Re: PROBLEM: Reiser4 hard lockup

[Date Prev][Date Next][Thread Prev][Thread Next][Date Index][Thread Index]

 



On 10/24/2020 10:36 PM, David Niklas wrote:
Hello,


Hi David,

Thanks for the comprehensive report, which is definitely useful!
Below you can find some hints and comments.


# Intro
Pardon my tardiness in reporting this, I was stalling my disk upgrade to
help test a fix for a reiserfs problem. I needed to get my life going
again before taking the time to report this.
This is a heads up for a serious problem. I no longer use reiser4
anymore because I can't have my kernel hard and soft locking up within
hours of booting and I don't use the 5.7.13. Therefore, I can't test a
fix for this, but I am willing to test future releases of reiser4 on a
test partition.
The problem might lie elsewhere in the Linux kernel considering how many
panics it threw before hard locking up, but I am starting with the
reiser4 maintainer and ML because kernel 5.8.X without loading the
reiser4 module has been quite stable.

# 2. Description
The Linux kernel hard and/or soft locks up only hours after booting when
using reiser4. It throws several panics before hand. The applications that
trigger this bug are rtorrent + dar + sync.

# 3. Keywords
hard lockup, soft lockup, reiser4, rcu

# 4. Kernel information.
5.7.13 x86_64

# 5. Kernel without bug.
NA

# 6. Oops message.
Way too big. See attached.
Here's something to wet your tongue:

[ 4483.173140] NMI backtrace for cpu 0
[ 4483.173143] CPU: 0 PID: 21593 Comm: dar Not tainted
5.7.13-nopreempt-Radeon-SI-dav10 #4 [ 4483.173144] Hardware name:
Gigabyte Technology Co., Ltd. To be filled by O.E.M./970A-DS3P, BIOS FD
02/26/2016 [ 4483.173145] Call Trace: [ 4483.173148]  <IRQ>
[ 4483.173153]  dump_stack+0x66/0x8b
[ 4483.173155]  nmi_cpu_backtrace+0x89/0x90
[ 4483.173157]  ? lapic_can_unplug_cpu+0x90/0x90
...
[ 4483.173213]  jput_final+0x303/0x320 [reiser4]
[ 4483.173220]  reiser4_invalidate_list+0x3e/0x50 [reiser4]
[ 4483.173228]  reiser4_write_logs+0x76/0x560 [reiser4]
...
[ 4557.097894] NMI watchdog: Watchdog detected hard LOCKUP on cpu 2
...
[ 4557.600871]  __schedule+0x288/0x5d0
[ 4557.600874]  schedule+0x4a/0xb0
[ 4557.600875]  schedule_timeout+0x14a/0x300
...

# 7. Shell script to trigger the problem.
I tried to create an artificial workload using dd, cp, sync, and other
programs to cause the fault without success.



It's a pity..
To be honest, I received complaints that reiser4 doesn't make
a friendship with torrents long time ago. Unfortunately, I am in Europe,
where it is impossible to use torrents that simply, without conflicts
with local legislation. Respectively, I am not able to reproduce it,
and the problem is still unfixed..


[snip]


# 9. Other notes.
I have sync setup exactly like this: while true; do sleep 5m && sync; done
Dar was run like this: dar -x ARCHIVE -R PATH -K bf: bell
rtorrent was run using this command: ionice -c2 -n7 rtorrent
It didn't seem to matter what rtorrent was downloading, so long as there
was more than one file.
Likewise, in dar's case it didn't matter if it was some large files or
many small ones. I explicitly tested both possibilities.

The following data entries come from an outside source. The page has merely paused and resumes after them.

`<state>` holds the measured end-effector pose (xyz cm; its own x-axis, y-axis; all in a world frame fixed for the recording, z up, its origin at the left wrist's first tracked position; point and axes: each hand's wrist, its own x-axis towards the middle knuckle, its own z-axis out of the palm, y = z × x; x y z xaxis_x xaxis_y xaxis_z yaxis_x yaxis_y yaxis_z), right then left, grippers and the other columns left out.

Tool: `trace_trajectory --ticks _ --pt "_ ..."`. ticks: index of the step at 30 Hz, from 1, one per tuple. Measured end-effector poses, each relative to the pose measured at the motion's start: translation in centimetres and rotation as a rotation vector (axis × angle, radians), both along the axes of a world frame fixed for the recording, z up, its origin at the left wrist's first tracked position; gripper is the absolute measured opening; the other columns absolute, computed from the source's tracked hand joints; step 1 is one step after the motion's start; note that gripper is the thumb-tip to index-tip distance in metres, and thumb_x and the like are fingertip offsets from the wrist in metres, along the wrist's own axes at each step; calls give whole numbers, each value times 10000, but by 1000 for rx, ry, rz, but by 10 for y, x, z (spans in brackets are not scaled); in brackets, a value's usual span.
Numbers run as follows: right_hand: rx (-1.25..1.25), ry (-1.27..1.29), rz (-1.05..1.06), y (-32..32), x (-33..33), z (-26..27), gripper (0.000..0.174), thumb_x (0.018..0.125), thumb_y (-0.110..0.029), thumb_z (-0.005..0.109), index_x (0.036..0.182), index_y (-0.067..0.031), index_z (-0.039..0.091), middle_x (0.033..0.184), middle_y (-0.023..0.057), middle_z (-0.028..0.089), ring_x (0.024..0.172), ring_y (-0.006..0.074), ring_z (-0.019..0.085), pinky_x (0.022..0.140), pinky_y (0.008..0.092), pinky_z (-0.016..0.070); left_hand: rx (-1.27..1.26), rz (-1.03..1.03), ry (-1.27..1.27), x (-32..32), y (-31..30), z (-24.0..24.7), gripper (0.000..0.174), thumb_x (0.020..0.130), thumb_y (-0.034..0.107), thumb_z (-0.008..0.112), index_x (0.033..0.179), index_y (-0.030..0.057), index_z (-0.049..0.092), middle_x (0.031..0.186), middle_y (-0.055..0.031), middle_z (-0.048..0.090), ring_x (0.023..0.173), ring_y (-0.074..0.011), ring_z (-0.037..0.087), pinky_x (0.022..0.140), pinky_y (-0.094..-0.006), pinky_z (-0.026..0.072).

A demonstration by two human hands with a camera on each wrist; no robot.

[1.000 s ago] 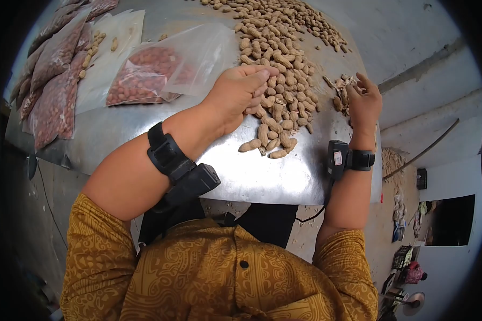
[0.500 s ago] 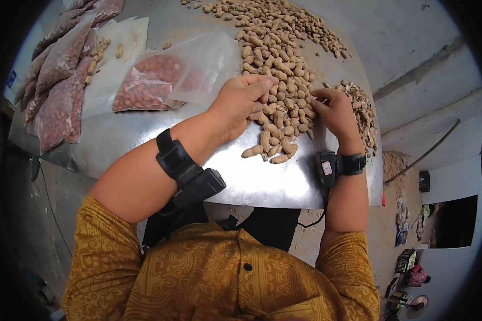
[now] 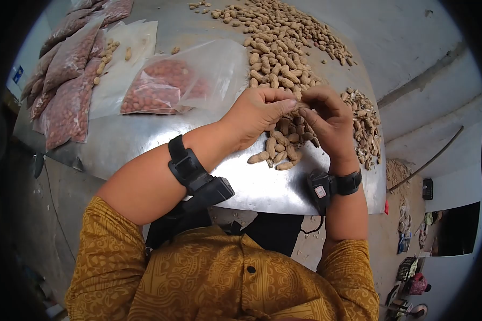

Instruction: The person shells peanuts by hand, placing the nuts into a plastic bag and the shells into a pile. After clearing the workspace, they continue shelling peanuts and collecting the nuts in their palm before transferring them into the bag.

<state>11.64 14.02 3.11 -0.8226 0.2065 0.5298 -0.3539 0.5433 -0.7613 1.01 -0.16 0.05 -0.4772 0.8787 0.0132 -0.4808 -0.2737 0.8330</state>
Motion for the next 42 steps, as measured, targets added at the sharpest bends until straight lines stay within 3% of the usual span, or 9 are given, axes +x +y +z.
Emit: trace_trajectory --ticks 3,6,12,18,21,25,31,34,42 --pt "-322 -53 -57 -9 2 2 226 747 22 664 963 -8 604 896 21 608 828 105 571 766 250 474 38 -6 -9 0 -1 0 240 822 164 657 985 -2 599 783 -6 571 574 -34 434 467 -172 322" --pt "-465 -44 -3 -3 -3 -6 217 770 -37 676 975 -12 609 886 11 612 797 92 569 743 228 469 57 -3 -20 2 0 2 199 844 130 622 999 9 592 791 -10 573 541 -32 409 459 -170 299" --pt "-367 -90 50 -8 -8 -12 238 852 -103 599 1063 5 575 876 25 589 716 79 524 629 189 418 54 25 -17 1 2 -3 194 846 112 615 1015 20 587 803 -6 576 553 -30 424 461 -165 289" --pt "-322 -156 -95 -16 -4 -7 160 874 -81 521 1004 -16 587 856 23 603 789 94 547 713 222 443 73 42 100 9 -4 14 330 827 119 641 1126 8 556 787 36 558 597 -7 429 473 -153 308" --pt "-69 -55 -140 -21 -8 -15 162 865 -71 502 988 -1 580 848 49 605 775 119 557 716 241 449 30 99 288 16 0 9 425 816 127 656 1197 1 516 764 60 528 606 3 417 486 -145 333" --pt "-117 -93 -108 -20 -8 -17 176 858 -70 497 993 1 585 887 70 616 810 127 564 736 246 448 -7 166 379 18 5 1 454 816 132 659 1222 2 502 752 78 497 619 8 413 506 -141 356" --pt "-185 -93 -127 -23 -11 -17 222 848 -47 526 1056 -16 595 920 57 615 840 123 577 734 253 467 1 133 206 14 3 6 393 823 141 650 1174 0 542 812 39 547 651 -21 463 548 -151 394" --pt "-353 -88 -76 -29 -12 -11 250 832 -21 545 1075 -26 600 922 54 609 855 128 583 736 262 475 53 141 56 12 0 11 342 822 140 650 1117 -11 566 815 19 562 676 -50 513 584 -162 433" --pt "-66 -50 -114 -18 -9 -13 217 799 -11 588 1011 -33 630 923 45 610 830 123 589 735 231 478 -23 206 365 7 3 1 225 818 133 650 976 -21 607 847 -48 618 715 -84 581 595 -177 464"
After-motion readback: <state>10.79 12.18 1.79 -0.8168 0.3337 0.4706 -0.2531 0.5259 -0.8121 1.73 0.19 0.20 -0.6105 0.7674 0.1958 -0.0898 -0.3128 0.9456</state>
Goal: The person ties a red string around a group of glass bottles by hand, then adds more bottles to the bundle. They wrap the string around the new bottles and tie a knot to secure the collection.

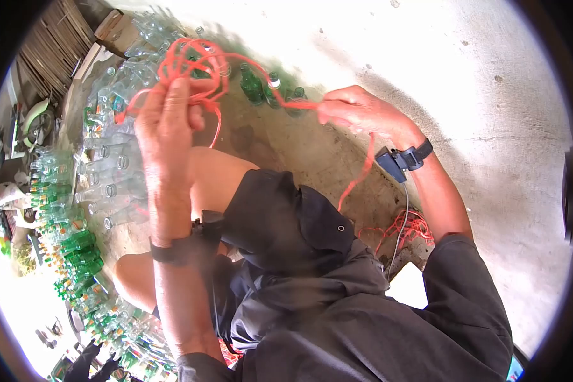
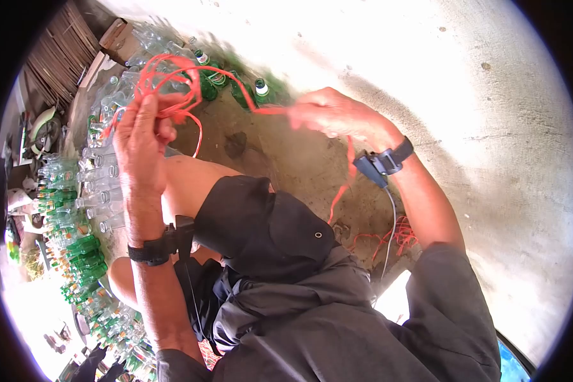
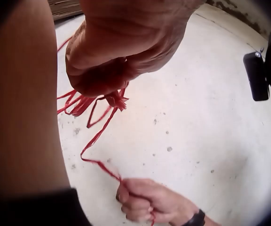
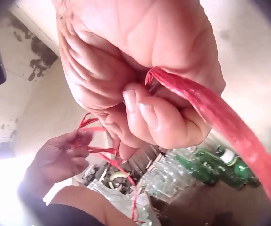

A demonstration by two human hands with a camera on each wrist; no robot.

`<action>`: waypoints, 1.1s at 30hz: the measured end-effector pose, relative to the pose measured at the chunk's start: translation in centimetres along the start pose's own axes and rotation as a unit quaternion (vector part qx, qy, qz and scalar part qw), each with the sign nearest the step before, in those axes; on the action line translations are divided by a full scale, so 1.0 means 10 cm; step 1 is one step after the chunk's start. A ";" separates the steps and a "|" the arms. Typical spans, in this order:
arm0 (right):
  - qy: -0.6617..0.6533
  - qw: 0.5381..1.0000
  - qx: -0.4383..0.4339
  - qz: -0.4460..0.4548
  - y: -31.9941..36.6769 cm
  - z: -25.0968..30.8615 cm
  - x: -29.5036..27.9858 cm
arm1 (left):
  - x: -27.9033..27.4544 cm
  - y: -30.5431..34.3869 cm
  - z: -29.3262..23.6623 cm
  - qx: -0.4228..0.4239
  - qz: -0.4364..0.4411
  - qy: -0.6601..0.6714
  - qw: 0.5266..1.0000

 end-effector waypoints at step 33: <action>-0.016 0.988 -0.124 -0.095 -0.09 0.55 -0.09 | -0.17 -0.02 0.09 -0.031 -0.030 0.081 0.996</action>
Point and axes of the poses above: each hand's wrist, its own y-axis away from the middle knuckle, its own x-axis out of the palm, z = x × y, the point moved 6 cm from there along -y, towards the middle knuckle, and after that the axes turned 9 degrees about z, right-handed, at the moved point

With a mount time of 20m-30m, I was vexed when trying to debug reiser4.
Maybe something could be done about that.


reiser4 mount option "dont_load_bitmap" is your friend.

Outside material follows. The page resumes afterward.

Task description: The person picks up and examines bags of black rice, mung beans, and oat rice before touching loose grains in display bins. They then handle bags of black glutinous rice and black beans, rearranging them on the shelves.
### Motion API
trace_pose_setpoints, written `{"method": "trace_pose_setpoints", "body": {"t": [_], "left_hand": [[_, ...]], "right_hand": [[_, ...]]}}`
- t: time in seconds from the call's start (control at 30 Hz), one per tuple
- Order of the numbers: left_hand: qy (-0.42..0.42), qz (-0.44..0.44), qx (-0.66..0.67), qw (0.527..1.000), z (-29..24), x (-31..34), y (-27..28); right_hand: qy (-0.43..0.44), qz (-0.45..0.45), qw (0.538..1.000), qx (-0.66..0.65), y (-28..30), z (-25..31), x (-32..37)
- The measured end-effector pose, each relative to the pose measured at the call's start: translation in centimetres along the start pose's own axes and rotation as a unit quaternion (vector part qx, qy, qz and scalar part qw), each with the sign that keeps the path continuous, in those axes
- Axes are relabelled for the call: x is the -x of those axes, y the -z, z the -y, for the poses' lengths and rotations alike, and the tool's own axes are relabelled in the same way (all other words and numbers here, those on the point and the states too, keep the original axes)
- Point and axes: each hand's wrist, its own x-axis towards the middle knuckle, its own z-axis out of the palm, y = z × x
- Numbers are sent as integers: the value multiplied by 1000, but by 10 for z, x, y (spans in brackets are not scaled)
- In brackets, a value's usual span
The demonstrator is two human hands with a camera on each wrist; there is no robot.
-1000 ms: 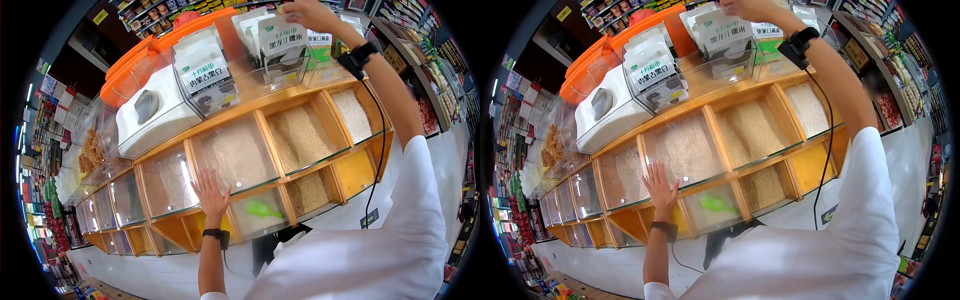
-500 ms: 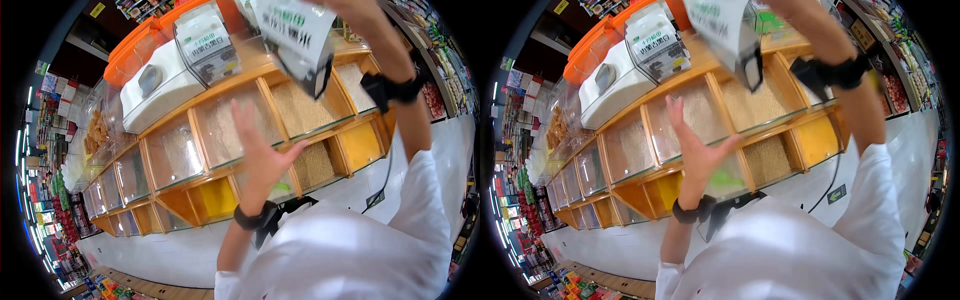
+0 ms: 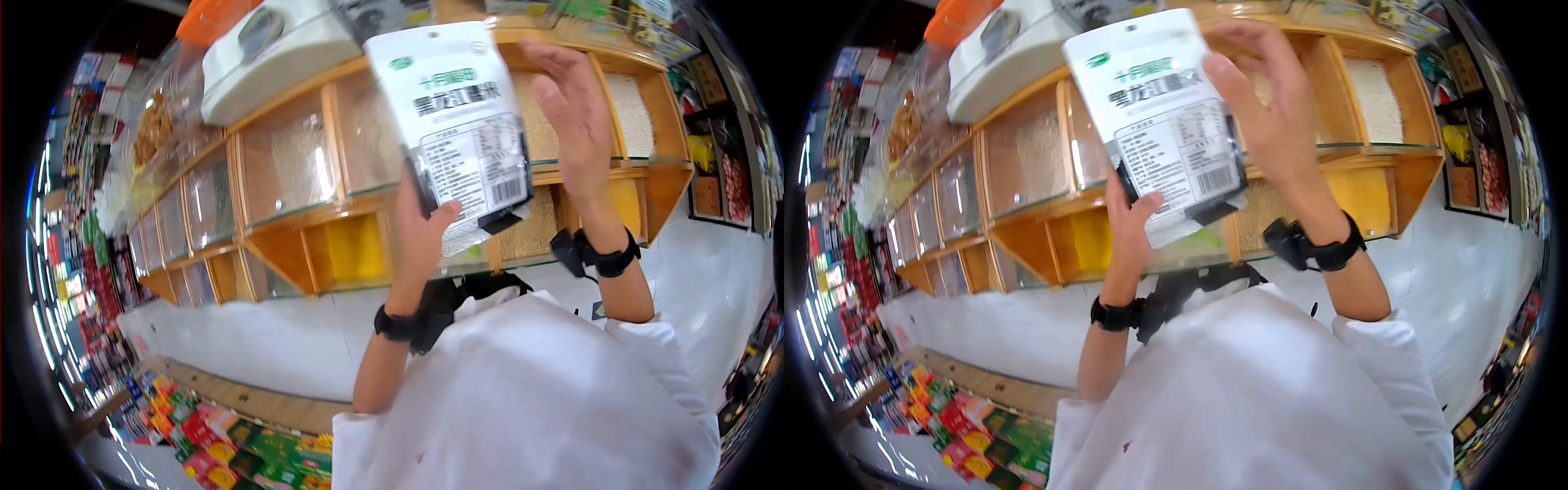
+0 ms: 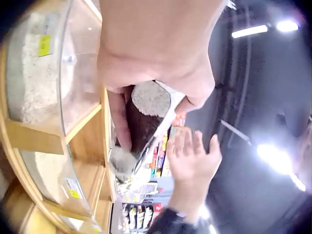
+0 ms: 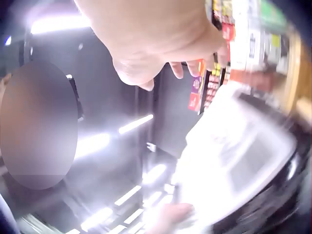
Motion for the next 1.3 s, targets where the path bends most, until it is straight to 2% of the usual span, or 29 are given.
{"method": "trace_pose_setpoints", "body": {"t": [0.07,0.1,0.17,0.27,0.3,0.43,1.13,1.17,1.23,1.27,1.3], "left_hand": [[10,46,34,998,13,4,12],[18,37,38,998,20,5,13],[75,25,139,987,33,11,15],[90,2,164,982,47,14,18],[95,-5,162,982,47,15,18],[99,-5,171,980,52,13,20],[134,-14,191,972,53,13,21],[101,-32,143,984,54,13,19],[63,-50,97,992,42,11,11],[17,-41,-131,990,25,12,0],[-31,-33,-351,935,14,12,-7]], "right_hand": [[-51,21,990,130,14,-31,15],[-62,27,989,129,15,-36,23],[-246,41,968,-7,15,-43,41],[-292,17,956,-4,16,-55,55],[-279,46,959,33,18,-57,58],[-281,43,958,35,18,-58,63],[-334,-15,942,3,17,-74,80],[-334,-14,942,3,16,-74,82],[-237,-21,947,216,10,-65,87],[-231,-19,948,218,4,-57,90],[-253,8,961,113,-7,-47,94]]}}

I had also to manually chew through all the kernel .o files to find where
the kernel broke at (also attached).

The command I used to create the reiser4 FS was:
mkfs.reiser4 -o
create=reg40,fibration=ext_3_fibre,hash=r5_hash,key=key_large,node=node40,compress=lzo1,compressMode=conv /dev/md7p1
I wanted to use reg40 as opposed to ccreg40 because I wanted an
unencrypted partition.


You got confused. Reiser4 doesn't support encryption without special
patches (which are not public). With "create=reg40" you get a "classic"
setup without compression.

There is a "getting started" page, which provides some recommendations
on reiser4 mkfs and mount options:
https://reiser4.wiki.kernel.org/index.php/Reiser4_Howto


 Likewise, I changed the fibration to ext_3_fibre
from ext_1_fibre. Other then that, everything is set to it's defaults.
Interestingly, if I try to set the key to short and change the mode to
tea (a time compute trade off AFAIK), I crashes mkfs.reiser4.
I need to report this to the developers.


Short keys is an exotic option (are you restricted in disk space?).
But that crash needs to be fixed, of course. I'll create a ticket.

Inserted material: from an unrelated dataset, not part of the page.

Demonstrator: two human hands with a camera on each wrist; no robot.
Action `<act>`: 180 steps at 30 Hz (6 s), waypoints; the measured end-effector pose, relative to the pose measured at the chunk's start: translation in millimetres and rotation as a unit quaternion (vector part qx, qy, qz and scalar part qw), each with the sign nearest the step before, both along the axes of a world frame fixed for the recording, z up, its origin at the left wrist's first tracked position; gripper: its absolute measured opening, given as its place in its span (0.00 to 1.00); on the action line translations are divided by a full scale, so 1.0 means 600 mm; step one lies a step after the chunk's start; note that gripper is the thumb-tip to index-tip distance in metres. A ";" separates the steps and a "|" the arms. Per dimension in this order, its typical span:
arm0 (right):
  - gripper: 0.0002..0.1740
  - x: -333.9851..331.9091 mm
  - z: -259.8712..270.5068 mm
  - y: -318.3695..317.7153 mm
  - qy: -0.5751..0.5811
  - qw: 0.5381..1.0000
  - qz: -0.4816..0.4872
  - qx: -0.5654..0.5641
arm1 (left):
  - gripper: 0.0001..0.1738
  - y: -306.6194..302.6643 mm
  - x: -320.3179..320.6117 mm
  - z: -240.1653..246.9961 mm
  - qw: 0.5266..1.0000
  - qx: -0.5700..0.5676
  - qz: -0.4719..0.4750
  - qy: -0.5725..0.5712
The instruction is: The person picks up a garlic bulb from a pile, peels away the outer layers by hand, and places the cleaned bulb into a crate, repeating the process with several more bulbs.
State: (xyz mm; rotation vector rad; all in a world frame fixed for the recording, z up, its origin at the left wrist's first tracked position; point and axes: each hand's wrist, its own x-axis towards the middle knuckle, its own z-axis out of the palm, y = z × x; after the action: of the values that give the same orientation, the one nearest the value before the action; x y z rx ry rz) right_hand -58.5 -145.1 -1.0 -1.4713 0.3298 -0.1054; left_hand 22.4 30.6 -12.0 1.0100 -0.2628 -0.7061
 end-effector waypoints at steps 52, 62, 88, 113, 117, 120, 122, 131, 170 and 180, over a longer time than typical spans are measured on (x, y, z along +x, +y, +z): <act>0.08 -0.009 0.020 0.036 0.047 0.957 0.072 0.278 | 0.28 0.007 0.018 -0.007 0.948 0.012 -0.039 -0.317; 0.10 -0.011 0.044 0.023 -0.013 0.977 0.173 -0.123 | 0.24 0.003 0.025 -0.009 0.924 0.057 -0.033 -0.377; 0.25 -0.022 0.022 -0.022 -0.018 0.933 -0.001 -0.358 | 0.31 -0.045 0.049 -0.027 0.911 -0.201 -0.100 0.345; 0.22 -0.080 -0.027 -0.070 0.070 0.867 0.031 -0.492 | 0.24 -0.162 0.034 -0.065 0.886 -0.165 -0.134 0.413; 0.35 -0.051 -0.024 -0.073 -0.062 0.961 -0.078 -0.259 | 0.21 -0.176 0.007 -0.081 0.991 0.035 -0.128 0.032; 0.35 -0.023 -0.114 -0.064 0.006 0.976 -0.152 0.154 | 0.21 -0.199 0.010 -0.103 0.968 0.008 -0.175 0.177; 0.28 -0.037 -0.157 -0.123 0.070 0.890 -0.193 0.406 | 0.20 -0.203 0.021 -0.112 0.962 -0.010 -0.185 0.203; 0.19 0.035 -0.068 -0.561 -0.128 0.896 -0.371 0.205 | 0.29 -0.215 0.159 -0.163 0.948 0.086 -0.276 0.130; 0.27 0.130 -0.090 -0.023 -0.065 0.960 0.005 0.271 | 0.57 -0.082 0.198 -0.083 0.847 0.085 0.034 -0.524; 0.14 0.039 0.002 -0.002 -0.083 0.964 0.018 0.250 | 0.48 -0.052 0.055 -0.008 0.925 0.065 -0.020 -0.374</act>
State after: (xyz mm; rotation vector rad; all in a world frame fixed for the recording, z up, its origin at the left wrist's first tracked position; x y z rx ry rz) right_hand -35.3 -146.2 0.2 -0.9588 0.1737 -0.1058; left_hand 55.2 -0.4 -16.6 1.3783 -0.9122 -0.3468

When trying to remount the FS after this crash I got an error from fsck
that I needed to rebuild the super block. Considering that all
transactions are atomic, this was quite a surprise to me.
This failed because the format version was somehow greater than my tools
version.


Absolutely.

SFRN (Software Framework Release Number) of your tools is 4.0.1.
SFRN of your reiser4 module is 4.0.2.
Right after formatting your partition had format 4.0.1.
After mounting to the kernel of greater SFRN, it was automatically
upgraded to 4.0.2, so you are not able to check that partition with
fsck of smaller SFRN anymore. All you needed was to upgrade your
reiser4progs.

More about compatibility is here:
https://reiser4.wiki.kernel.org/index.php/Reiser4_development_model


I did double check this because it was such a strange error.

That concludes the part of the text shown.